DELL reported quarterly results Thursday after the bell that easily beat expectations on both revenue and earnings. The company shipped more than 50 million PCs in 2020, a record high, taking advantage of the higher demand for home-based activities amid the pandemic. In response, several analysts raised their price targets, ranging up to $101, $20 higher than Friday’s close.
The strong results kept DELL’s stock price headed in the right direction. For the week, the stock ticked slightly higher, which is impressive given the Nasdaq’s 5% plunge. In the intermediate term, the stock has been riding along its rising 20-day moving average since crossing above it more than three months ago. Note that the short strike of our credit spread (red line below) lies below the 20-day and the recent lows near $78, so this dual support would need to break for the spread to move into the money.
If you agree DELL’s uptrend will continue, or at least stay above $78, consider the following trade that relies on the stock remaining above $77.50 through expiration in seven weeks.
Buy to Open DELL 16Apr21 75 Put (DELL210416P75)
Sell to Open DELL 16Apr21 77.5 Put (DELL210416P77.5) for a credit of $0.90 (selling a vertical)
This credit is $0.03 less than the mid-point of the option spread when DELL was trading near $81. Unless the stock rallies quickly from here, you should be able to get close to this amount.

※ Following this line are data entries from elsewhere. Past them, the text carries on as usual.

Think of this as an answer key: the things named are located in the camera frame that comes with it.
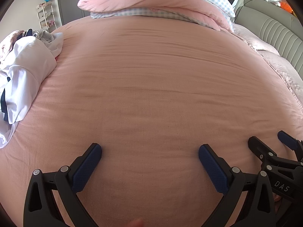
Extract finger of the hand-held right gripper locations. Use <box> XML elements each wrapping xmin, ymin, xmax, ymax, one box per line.
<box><xmin>277</xmin><ymin>131</ymin><xmax>303</xmax><ymax>162</ymax></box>
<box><xmin>248</xmin><ymin>136</ymin><xmax>277</xmax><ymax>168</ymax></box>

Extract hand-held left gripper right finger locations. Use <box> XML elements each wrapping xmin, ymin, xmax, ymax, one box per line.
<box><xmin>198</xmin><ymin>144</ymin><xmax>276</xmax><ymax>227</ymax></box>

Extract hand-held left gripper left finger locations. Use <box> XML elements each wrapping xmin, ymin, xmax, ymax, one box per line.
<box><xmin>23</xmin><ymin>143</ymin><xmax>103</xmax><ymax>227</ymax></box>

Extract white shirt with navy trim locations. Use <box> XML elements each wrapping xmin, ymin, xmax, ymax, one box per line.
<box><xmin>0</xmin><ymin>37</ymin><xmax>58</xmax><ymax>148</ymax></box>

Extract person's left hand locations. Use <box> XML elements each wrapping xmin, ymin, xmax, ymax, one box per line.
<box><xmin>129</xmin><ymin>218</ymin><xmax>145</xmax><ymax>227</ymax></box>

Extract pale pink quilted bedspread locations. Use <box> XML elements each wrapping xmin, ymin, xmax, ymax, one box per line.
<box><xmin>233</xmin><ymin>24</ymin><xmax>303</xmax><ymax>114</ymax></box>

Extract grey-green padded headboard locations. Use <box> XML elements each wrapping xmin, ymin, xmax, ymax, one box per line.
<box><xmin>233</xmin><ymin>0</ymin><xmax>303</xmax><ymax>76</ymax></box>

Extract white garment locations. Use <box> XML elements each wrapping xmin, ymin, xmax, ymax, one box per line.
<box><xmin>45</xmin><ymin>32</ymin><xmax>65</xmax><ymax>58</ymax></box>

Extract orange plush toy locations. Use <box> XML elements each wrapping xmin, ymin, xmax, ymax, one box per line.
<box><xmin>280</xmin><ymin>2</ymin><xmax>297</xmax><ymax>17</ymax></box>

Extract grey garment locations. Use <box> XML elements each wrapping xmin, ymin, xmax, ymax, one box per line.
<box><xmin>33</xmin><ymin>30</ymin><xmax>56</xmax><ymax>42</ymax></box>

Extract white shelf rack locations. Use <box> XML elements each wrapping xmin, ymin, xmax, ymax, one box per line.
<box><xmin>36</xmin><ymin>1</ymin><xmax>57</xmax><ymax>32</ymax></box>

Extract grey wardrobe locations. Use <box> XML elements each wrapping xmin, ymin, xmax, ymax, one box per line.
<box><xmin>55</xmin><ymin>0</ymin><xmax>95</xmax><ymax>26</ymax></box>

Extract pink quilt with checked lining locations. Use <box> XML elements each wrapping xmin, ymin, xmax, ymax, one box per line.
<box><xmin>78</xmin><ymin>0</ymin><xmax>236</xmax><ymax>32</ymax></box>

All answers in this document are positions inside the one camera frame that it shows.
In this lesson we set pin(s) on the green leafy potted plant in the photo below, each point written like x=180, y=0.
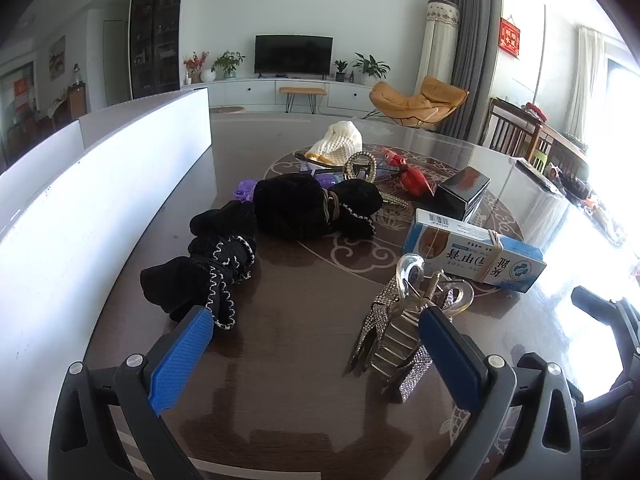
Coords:
x=227, y=62

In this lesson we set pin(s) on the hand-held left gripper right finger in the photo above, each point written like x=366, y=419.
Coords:
x=450, y=360

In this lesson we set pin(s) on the white television cabinet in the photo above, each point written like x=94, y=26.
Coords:
x=250, y=92

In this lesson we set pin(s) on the black television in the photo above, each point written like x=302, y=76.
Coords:
x=294, y=55

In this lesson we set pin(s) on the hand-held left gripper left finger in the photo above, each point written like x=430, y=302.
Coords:
x=180, y=355

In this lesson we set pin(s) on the orange lounge chair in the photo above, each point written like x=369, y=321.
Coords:
x=400, y=102

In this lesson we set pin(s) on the grey curtain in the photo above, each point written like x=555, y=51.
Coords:
x=467, y=50

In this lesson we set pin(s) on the slim rhinestone hair pin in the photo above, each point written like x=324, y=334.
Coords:
x=395, y=201

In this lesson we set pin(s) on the red wall decoration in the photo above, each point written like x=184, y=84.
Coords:
x=510, y=37

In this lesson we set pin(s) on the water bottle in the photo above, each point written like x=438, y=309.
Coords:
x=77, y=75

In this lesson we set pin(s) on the small potted plant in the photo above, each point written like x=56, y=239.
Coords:
x=340, y=70

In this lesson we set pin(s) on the wooden bench with metal legs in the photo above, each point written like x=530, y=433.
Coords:
x=302, y=91

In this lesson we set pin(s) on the red flower plant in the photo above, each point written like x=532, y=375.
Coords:
x=194, y=62

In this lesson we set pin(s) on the oval beige mat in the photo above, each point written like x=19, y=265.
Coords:
x=227, y=109

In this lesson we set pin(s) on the black scrunchie with white trim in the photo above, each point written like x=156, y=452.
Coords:
x=170, y=280

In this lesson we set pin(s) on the red fabric pouch ornament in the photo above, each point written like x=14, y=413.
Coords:
x=415, y=180

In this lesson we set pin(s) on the framed wall painting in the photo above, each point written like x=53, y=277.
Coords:
x=57, y=57

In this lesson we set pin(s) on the white round vase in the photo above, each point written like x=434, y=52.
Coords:
x=208, y=76

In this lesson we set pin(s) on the air conditioner with fabric cover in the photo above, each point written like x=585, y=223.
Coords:
x=437, y=45

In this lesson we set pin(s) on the rhinestone claw hair clip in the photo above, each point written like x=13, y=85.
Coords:
x=395, y=345

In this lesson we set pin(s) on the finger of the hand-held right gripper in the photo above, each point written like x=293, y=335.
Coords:
x=595, y=300

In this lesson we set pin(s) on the blue and white medicine box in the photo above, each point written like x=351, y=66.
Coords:
x=450, y=245

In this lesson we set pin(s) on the dark glass display cabinet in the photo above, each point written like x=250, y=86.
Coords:
x=155, y=35

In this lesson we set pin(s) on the red door poster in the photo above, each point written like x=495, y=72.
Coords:
x=20, y=87

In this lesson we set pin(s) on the white door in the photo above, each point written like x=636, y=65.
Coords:
x=113, y=65

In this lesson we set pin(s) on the wooden slatted chair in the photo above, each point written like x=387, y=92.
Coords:
x=510, y=130

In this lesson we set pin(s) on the white sheer curtain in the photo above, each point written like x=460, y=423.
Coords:
x=585, y=85

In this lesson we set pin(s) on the cream knitted cloth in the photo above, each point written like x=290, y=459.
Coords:
x=335, y=142

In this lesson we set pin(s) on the black rectangular box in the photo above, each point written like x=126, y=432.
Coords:
x=457, y=200

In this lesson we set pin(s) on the dark patterned desktop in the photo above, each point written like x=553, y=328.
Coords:
x=300, y=285

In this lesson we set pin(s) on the large potted plant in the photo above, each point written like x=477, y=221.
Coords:
x=370, y=67

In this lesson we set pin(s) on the black velvet hair accessory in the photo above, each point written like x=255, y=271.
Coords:
x=290, y=205

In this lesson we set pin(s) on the white cardboard box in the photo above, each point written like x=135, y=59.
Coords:
x=100, y=220

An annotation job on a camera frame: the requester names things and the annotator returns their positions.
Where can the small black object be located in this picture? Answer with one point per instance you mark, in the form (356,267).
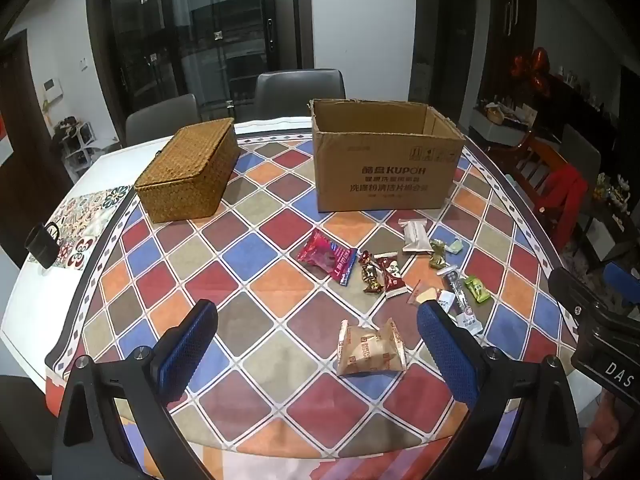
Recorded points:
(42,245)

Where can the white low cabinet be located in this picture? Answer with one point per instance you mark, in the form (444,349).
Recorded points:
(500,122)

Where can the brown cardboard box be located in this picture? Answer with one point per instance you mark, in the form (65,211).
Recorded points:
(390,170)

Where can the woven wicker lidded basket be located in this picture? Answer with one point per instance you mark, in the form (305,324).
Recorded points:
(185,175)

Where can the pink snack packet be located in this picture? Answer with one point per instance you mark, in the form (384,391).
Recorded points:
(326,256)

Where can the white wall panel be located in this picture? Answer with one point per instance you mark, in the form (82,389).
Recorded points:
(52,87)

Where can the green snack packet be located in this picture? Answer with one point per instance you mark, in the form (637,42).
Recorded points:
(476,287)

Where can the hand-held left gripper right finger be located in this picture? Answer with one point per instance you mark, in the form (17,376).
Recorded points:
(445,350)

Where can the small white blue packet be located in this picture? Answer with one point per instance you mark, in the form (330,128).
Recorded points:
(445,301)

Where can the checkered colourful tablecloth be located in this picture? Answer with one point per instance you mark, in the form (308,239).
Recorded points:
(260,260)

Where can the red cloth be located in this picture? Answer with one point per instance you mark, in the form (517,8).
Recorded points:
(570,200)

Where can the white shoe rack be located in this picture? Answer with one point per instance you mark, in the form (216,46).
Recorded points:
(75,142)

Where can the dark red snack packet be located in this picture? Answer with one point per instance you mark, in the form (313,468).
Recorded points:
(393,272)

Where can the white snack packet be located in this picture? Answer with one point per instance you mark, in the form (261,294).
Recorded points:
(416,236)

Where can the long white stick packet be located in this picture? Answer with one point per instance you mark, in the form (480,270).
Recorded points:
(462,305)

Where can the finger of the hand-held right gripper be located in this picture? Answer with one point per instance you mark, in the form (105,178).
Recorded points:
(622,282)
(570,290)

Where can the pale green candy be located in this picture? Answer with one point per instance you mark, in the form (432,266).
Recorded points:
(455,246)

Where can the person's right hand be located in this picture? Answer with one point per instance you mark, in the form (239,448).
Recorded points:
(602,435)

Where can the brown wooden chair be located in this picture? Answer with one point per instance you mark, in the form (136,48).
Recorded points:
(540,165)

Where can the red foil balloons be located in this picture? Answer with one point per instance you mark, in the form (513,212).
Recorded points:
(532,70)

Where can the brown twisted candy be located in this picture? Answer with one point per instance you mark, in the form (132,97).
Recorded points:
(370,276)

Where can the patterned tile table mat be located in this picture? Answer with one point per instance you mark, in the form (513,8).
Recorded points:
(85,220)

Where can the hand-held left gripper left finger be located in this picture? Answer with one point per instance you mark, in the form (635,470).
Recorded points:
(192,345)

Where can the beige cookie packet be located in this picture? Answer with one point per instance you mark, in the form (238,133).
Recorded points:
(370,347)

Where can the dark wooden door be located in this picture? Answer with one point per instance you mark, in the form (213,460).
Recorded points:
(512,25)

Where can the gold wrapped candy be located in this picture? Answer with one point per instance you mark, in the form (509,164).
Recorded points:
(437,255)

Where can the glass sliding door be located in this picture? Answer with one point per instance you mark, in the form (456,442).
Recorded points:
(200,45)

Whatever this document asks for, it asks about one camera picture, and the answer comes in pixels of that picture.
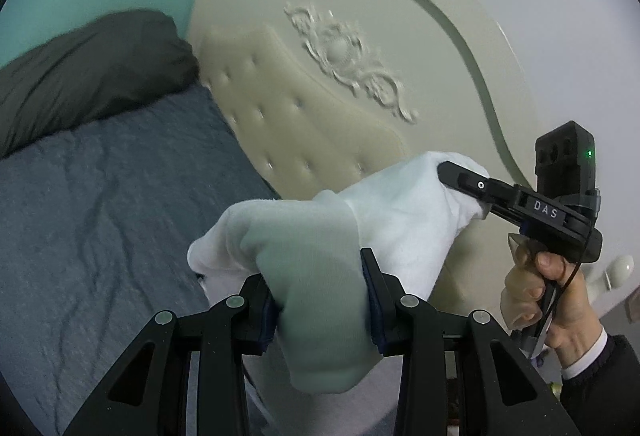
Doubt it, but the black cable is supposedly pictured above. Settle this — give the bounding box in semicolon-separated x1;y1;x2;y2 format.
525;228;601;364

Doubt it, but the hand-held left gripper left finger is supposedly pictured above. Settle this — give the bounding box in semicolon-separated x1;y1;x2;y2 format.
62;273;276;436

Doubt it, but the person's right forearm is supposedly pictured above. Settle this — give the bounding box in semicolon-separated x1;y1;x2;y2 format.
559;330;640;436

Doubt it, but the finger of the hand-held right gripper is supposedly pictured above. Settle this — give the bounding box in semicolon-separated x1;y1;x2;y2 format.
436;161;583;237

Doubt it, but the bed with blue patterned sheet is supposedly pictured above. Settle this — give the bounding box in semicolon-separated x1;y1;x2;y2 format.
0;80;281;436

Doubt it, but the white long-sleeve shirt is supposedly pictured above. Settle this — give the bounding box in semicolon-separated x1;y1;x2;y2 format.
187;152;491;393

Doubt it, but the person's right hand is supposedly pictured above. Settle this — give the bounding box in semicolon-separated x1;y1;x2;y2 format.
501;236;607;374

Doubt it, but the dark grey long pillow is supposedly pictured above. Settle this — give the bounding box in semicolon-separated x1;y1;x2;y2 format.
0;9;201;159

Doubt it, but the cream tufted headboard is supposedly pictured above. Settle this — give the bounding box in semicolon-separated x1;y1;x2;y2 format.
185;0;640;332

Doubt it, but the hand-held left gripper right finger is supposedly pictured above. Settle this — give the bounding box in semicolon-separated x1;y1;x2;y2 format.
360;247;583;436

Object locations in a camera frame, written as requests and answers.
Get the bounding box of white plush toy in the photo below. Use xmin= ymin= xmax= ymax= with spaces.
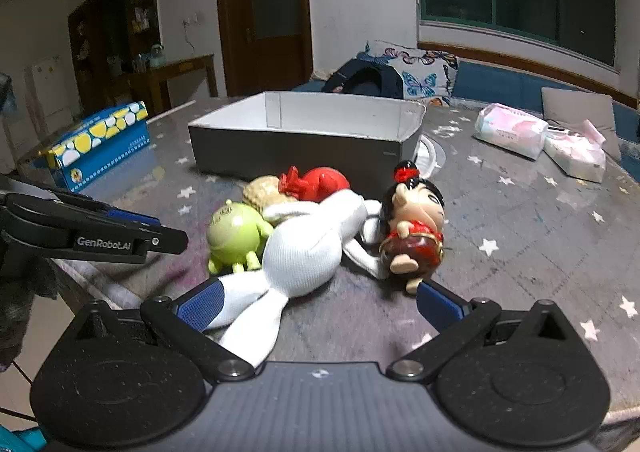
xmin=205 ymin=189 xmax=391 ymax=368

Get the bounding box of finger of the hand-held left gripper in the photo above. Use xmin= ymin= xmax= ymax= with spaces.
xmin=100 ymin=205 xmax=162 ymax=229
xmin=141 ymin=225 xmax=189 ymax=256

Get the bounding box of beige peanut toy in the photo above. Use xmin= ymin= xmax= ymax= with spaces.
xmin=242 ymin=175 xmax=298 ymax=213

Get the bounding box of wooden side table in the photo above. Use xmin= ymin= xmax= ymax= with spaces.
xmin=130 ymin=54 xmax=219 ymax=115

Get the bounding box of white round disc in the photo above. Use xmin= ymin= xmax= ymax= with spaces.
xmin=415 ymin=135 xmax=446 ymax=178

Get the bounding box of blue yellow tissue box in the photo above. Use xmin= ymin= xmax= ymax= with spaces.
xmin=31 ymin=101 xmax=152 ymax=193

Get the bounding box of dark wooden cabinet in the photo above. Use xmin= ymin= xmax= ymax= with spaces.
xmin=67 ymin=0 xmax=163 ymax=115

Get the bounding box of person's left hand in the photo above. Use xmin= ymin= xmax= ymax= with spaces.
xmin=0 ymin=256 xmax=60 ymax=370

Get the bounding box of grey cushion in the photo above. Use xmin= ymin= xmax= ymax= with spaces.
xmin=541 ymin=87 xmax=623 ymax=160

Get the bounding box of butterfly print pillow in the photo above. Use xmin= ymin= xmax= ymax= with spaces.
xmin=357 ymin=40 xmax=458 ymax=106

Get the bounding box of white refrigerator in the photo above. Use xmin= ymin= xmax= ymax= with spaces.
xmin=24 ymin=57 xmax=71 ymax=133

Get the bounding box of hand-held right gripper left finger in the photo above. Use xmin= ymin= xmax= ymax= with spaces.
xmin=65 ymin=278 xmax=256 ymax=383

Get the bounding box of grey cardboard box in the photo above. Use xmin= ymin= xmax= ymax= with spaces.
xmin=187 ymin=91 xmax=427 ymax=190

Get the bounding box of opened white tissue pack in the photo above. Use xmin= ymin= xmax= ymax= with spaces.
xmin=544 ymin=119 xmax=607 ymax=183

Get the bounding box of blue sofa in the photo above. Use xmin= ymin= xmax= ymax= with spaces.
xmin=292 ymin=60 xmax=640 ymax=163

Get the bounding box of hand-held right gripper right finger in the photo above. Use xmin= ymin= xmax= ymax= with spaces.
xmin=387 ymin=279 xmax=586 ymax=381

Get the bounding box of green one-eyed monster toy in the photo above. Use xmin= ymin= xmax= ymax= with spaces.
xmin=206 ymin=199 xmax=275 ymax=275

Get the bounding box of red lucky bag toy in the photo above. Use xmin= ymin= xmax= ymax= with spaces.
xmin=279 ymin=165 xmax=352 ymax=205

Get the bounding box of black-haired doll figurine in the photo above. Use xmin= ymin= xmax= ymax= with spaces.
xmin=378 ymin=160 xmax=446 ymax=295

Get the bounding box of dark blue backpack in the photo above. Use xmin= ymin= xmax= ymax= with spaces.
xmin=322 ymin=58 xmax=403 ymax=100

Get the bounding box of dark wooden door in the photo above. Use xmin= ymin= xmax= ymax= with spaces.
xmin=214 ymin=0 xmax=315 ymax=97

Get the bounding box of pink white tissue pack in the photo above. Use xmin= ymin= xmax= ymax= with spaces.
xmin=474 ymin=103 xmax=549 ymax=160

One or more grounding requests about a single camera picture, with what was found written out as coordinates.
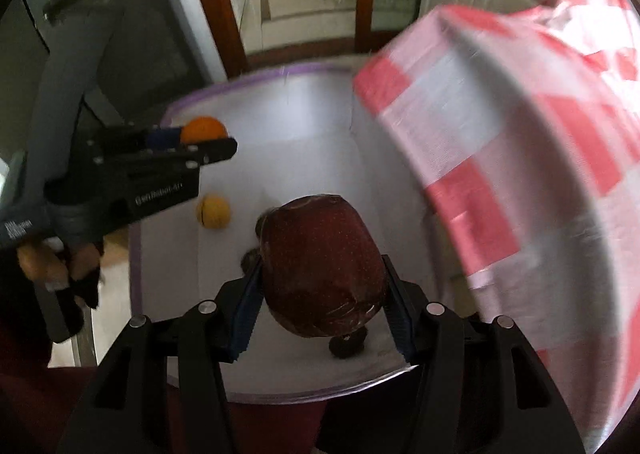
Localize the orange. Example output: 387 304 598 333
180 116 228 145

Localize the red apple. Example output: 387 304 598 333
256 194 388 337

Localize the wooden door frame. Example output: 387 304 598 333
181 0 377 80

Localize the person's left hand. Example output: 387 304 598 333
16 237 103 285

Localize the dark grey appliance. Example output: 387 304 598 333
20 0 228 145

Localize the white box with purple rim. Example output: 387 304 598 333
129 62 451 405

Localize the small yellow striped pepino melon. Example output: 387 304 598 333
196 193 232 230

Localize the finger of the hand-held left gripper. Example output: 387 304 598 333
89 124 184 151
95 135 238 170

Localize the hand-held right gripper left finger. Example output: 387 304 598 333
57 254 266 454

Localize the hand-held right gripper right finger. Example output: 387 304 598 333
381 254 586 454

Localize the large dark water chestnut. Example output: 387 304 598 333
327 327 368 360

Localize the red white checkered tablecloth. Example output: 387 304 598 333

Your commission on this trade will be only $1.30 per spread. Each spread would then yield $88.70. This reduces your buying power by $250 and makes your investment $161.30 ($250 – $88.70). If DELL closes above $77.50 on April 16, both options will expire worthless, and your return on the spread would be 55% ($88.70 / $161.30), or 408% annualized.
As with all investments, you should only make option trades with money that you can truly afford to lose.